Game | Sancho | Galvanise | S % of G |
---|---|---|---|
Hex | 1516 | 1374 | 110 |
Reversi | 2158 | 1614 | 134 |
Speed Chess | 2238 | 3269 | 68 |
Checkers | 3902 | 4464 | 87 |
English Draughts | 6146 | 5569 | 110 |
Pentago | 9563 | 9179 | 104 |
Ceph Micro | 12748 | 11410 | 112 |
Dots & Boxes | 21707 | 21451 | 101 |
9-board TTT | 29112 | 19949 | 146 |
C4 | 83860 | 78686 | 107 |
Game searcher
Testing the full game tree searcher (multi-threaded) on Dots and Boxes & Connect 4, Galvanise gets 400 - 500% the performance of Sancho. Sancho was measured using 4 threads (1 tree thread + 3 rollout threads). Galvanise uses 1 tree thread + a variable number of rollout threads (3 for 1 game, 5 for another).

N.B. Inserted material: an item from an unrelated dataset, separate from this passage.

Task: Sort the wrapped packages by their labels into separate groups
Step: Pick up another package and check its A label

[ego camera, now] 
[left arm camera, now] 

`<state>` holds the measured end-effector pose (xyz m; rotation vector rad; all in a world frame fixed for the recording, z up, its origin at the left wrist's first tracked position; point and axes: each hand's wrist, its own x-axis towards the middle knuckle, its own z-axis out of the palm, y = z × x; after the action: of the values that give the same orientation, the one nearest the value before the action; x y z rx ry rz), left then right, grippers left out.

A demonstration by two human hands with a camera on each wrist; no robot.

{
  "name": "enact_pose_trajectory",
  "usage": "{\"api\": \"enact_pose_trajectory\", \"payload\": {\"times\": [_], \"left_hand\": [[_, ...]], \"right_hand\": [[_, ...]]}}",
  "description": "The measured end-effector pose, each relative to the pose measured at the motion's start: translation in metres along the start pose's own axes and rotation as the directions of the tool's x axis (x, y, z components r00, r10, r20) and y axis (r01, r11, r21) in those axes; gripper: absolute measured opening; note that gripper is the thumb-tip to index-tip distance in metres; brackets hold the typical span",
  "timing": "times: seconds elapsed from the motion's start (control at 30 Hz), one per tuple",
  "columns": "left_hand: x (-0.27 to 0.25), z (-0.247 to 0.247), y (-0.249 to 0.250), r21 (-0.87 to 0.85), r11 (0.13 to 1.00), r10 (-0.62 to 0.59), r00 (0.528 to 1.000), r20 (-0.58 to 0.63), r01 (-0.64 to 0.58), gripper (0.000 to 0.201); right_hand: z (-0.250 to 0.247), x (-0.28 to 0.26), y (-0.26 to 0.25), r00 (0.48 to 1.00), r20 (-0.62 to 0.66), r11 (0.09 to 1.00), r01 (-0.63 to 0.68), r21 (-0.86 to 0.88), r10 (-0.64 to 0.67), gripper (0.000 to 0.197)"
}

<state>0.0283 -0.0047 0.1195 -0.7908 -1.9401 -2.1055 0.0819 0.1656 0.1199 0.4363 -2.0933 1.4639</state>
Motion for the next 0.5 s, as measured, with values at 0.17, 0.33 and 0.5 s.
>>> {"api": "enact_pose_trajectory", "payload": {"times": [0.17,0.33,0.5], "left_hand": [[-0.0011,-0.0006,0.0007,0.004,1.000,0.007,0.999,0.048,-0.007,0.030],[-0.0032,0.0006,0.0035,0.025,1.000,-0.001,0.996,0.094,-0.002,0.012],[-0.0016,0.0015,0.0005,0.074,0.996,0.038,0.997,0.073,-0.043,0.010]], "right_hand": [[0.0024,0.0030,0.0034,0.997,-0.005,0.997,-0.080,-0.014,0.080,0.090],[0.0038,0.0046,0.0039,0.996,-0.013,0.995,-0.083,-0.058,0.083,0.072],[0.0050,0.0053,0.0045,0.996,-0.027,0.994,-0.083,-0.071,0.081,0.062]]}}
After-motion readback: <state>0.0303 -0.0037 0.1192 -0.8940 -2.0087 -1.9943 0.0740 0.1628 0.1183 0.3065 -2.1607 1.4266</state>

Game | Sancho | Galvanise | S % of G |
---|---|---|---|
Hex | 4580 | ||
Reversi | 4901 | ||
Speed Chess | 6058 | ||
Checkers | 13913 | ||
English Draughts | 19120 | ||
Pentago | 23754 | ||
Ceph Micro | 23246 | ||
Dots & Boxes | 17921 | 90000 | 20 |
9-board TTT | 23749 | ||
C4 | 35609 | 160000 | 22 |
Hardware specs
ARR Windows desktop
1 x Intel Core i5 3470, quad-core (no hyper-threading) with 8GB RAM. Passmark = 6,607.
ARR Windows laptop
My laptop seldom has inbound internet connectivity.
1 x Intel Core i7 3540M, dual-core with 8GB RAM. 4 threads (1 CPU * 2 cores/CPU * 2 threads/core). Passmark = 4,646.
ARR Linux server
I have occasional access to a Linux server, with no inbound internet connectivity.
2 x Intel Xeon L5638, hexa-core with 24GB RAM. Total system has 24 threads (2 CPUs * 6 cores/CPU * 2 threads/core). Passmark (1 CPU) = 5,956. Implicit 2-CPU score is c. 12K.
SD Windows desktop
1 x Intel Core i7 ????, quad-core with 24GB RAM. 8 threads (1 CPU * 4 cores/CPU * 2 threads/core). Passmark = ?,???.